** Opening INFORMATION SUPPLIED block **

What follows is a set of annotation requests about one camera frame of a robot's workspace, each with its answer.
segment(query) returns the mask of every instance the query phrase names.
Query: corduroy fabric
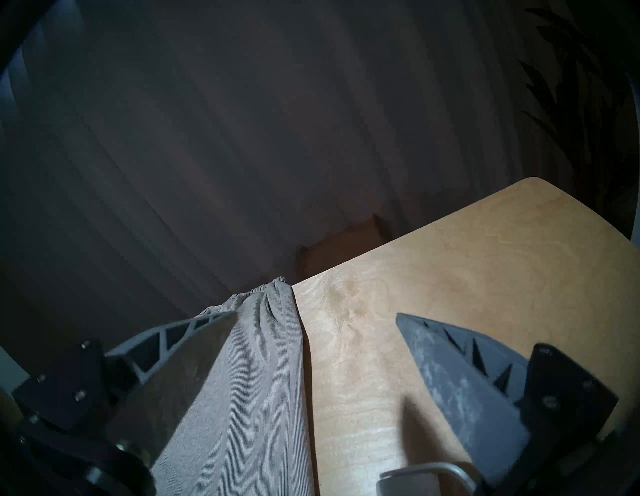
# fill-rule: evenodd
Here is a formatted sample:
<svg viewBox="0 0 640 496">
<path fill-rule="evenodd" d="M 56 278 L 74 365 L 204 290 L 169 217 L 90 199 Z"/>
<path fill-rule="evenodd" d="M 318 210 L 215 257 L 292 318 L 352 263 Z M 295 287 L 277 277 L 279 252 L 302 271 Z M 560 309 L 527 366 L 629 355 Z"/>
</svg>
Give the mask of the corduroy fabric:
<svg viewBox="0 0 640 496">
<path fill-rule="evenodd" d="M 158 495 L 313 494 L 293 298 L 279 278 L 202 312 L 238 322 L 153 466 Z"/>
</svg>

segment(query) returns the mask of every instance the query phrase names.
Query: wooden tabletop
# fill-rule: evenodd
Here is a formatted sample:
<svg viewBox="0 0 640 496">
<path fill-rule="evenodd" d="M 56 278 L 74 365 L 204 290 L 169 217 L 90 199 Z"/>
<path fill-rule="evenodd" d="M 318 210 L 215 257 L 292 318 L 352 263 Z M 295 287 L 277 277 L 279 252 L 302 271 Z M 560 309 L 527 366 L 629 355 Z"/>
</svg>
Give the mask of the wooden tabletop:
<svg viewBox="0 0 640 496">
<path fill-rule="evenodd" d="M 620 396 L 606 429 L 639 397 L 640 253 L 541 179 L 522 180 L 293 291 L 310 345 L 323 496 L 370 496 L 386 470 L 469 460 L 396 328 L 398 312 L 485 333 L 526 358 L 537 342 L 558 347 Z"/>
</svg>

** Closing INFORMATION SUPPLIED block **

Each line of the records above must be repeated exactly, but no picture belongs in the copy.

# SOLUTION TO THE PROBLEM
What follows is a set of annotation requests about one camera frame of a robot's workspace, each with its answer.
segment(query) returns the mask of every instance the query phrase names.
Query: corduroy fabric
# fill-rule: evenodd
Here is a formatted sample:
<svg viewBox="0 0 640 496">
<path fill-rule="evenodd" d="M 56 278 L 74 365 L 204 290 L 169 217 L 90 199 Z"/>
<path fill-rule="evenodd" d="M 318 210 L 215 257 L 292 318 L 352 263 Z M 295 287 L 277 277 L 279 252 L 302 271 Z M 560 309 L 527 366 L 629 355 Z"/>
</svg>
Give the mask of the corduroy fabric:
<svg viewBox="0 0 640 496">
<path fill-rule="evenodd" d="M 158 495 L 313 494 L 293 298 L 279 278 L 202 312 L 238 322 L 153 466 Z"/>
</svg>

segment(query) returns the mask of every instance the query phrase names.
Query: wooden tabletop
# fill-rule: evenodd
Here is a formatted sample:
<svg viewBox="0 0 640 496">
<path fill-rule="evenodd" d="M 56 278 L 74 365 L 204 290 L 169 217 L 90 199 Z"/>
<path fill-rule="evenodd" d="M 318 210 L 215 257 L 292 318 L 352 263 Z M 295 287 L 277 277 L 279 252 L 302 271 Z M 560 309 L 527 366 L 629 355 Z"/>
</svg>
Give the mask of the wooden tabletop:
<svg viewBox="0 0 640 496">
<path fill-rule="evenodd" d="M 620 396 L 606 429 L 639 397 L 640 253 L 541 179 L 522 180 L 293 291 L 310 345 L 323 496 L 370 496 L 386 470 L 469 460 L 396 328 L 398 312 L 485 333 L 526 358 L 537 342 L 558 347 Z"/>
</svg>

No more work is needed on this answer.